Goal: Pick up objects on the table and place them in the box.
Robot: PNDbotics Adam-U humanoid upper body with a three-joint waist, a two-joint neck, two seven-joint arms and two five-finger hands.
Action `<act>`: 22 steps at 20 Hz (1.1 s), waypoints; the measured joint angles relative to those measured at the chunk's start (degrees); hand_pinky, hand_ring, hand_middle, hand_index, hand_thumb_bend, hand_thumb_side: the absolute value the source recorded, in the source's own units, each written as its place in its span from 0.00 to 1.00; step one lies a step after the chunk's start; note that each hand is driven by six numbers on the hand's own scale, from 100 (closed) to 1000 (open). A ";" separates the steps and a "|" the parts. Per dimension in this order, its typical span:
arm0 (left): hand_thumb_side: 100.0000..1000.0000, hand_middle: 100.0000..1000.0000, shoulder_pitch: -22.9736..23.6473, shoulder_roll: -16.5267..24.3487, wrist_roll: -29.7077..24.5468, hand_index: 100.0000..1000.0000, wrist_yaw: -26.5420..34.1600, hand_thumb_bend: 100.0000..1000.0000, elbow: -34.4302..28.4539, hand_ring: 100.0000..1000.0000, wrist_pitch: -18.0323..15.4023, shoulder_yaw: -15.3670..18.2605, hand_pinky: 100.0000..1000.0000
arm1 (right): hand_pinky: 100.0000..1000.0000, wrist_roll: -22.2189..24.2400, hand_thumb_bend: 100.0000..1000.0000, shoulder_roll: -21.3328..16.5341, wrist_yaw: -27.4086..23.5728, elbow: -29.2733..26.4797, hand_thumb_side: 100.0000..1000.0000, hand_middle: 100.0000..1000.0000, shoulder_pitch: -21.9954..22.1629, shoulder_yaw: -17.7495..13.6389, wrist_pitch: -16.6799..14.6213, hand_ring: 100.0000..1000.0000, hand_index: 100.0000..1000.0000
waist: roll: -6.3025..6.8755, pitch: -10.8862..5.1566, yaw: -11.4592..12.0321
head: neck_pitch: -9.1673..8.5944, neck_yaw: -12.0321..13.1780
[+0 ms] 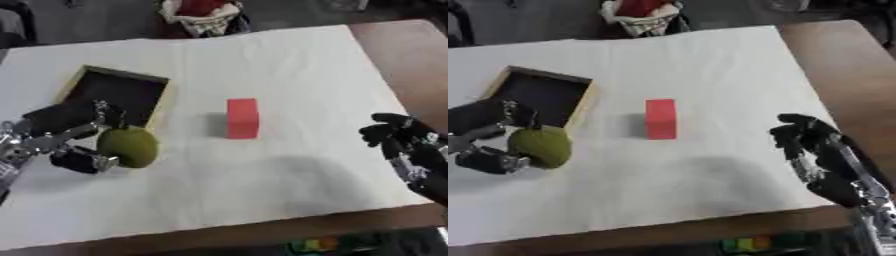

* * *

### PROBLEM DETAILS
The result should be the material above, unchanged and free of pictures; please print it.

### ANSWER SPACE
Goal: Pick up objects on the table and place them in the box.
Robot: PNDbotics Adam-U humanoid upper body with a three-joint waist, a two-joint neck, two seven-joint arms and two five-finger hands.
Action `<act>`: 22 steps at 20 Hz (1.1 s), waypoints; the measured joint angles relative to those measured at the chunk's start (degrees); hand_pinky, hand_ring, hand_middle, hand_index, hand_thumb_bend, hand_thumb_side: the absolute value the source recorded, in the source's own units, each written as its place in its span from 0.00 to 1.00; step one lies a step after the chunk's start; note that each hand is driven by six numbers on the hand's own scale, from 100 (closed) to 1000 (open). A ";" separates the steps and a "|" the parts. Per dimension in this order, its typical span:
arm0 (left): hand_thumb_side: 100.0000..1000.0000, hand_middle: 100.0000..1000.0000, shoulder_pitch: -22.9736..23.6473, shoulder_roll: -16.5267..24.3487, wrist_roll: -29.7077..24.5468, hand_index: 100.0000..1000.0000, wrist_yaw: -26.5420..34.1600, hand_thumb_bend: 100.0000..1000.0000, elbow: -34.4302..28.4539, hand_ring: 100.0000..1000.0000, wrist_pitch: -18.0323..15.4023, shoulder_yaw: -15.3670..18.2605, hand_pinky: 100.0000..1000.0000
arm1 (right): hand_pinky: 100.0000..1000.0000, wrist_roll: -22.2189..24.2400, hand_thumb_bend: 100.0000..1000.0000, shoulder_roll: -21.3328..16.5341, wrist_yaw: -27.4086..23.5728, elbow: -29.2733..26.4797, hand_thumb_side: 100.0000..1000.0000, hand_middle: 100.0000..1000.0000, shoulder_pitch: -21.9954..22.1629, shoulder_yaw: -17.7495..13.6389, wrist_pitch: -16.6799..14.6213, hand_ring: 100.0000..1000.0000, hand_index: 100.0000..1000.0000
waist: roll: -6.3025..6.8755, pitch: -10.8862..5.1566, yaw: -11.4592..12.0321
head: neck_pitch: -9.1673..8.5944, neck_yaw: -12.0321..13.1780
[+0 ms] 

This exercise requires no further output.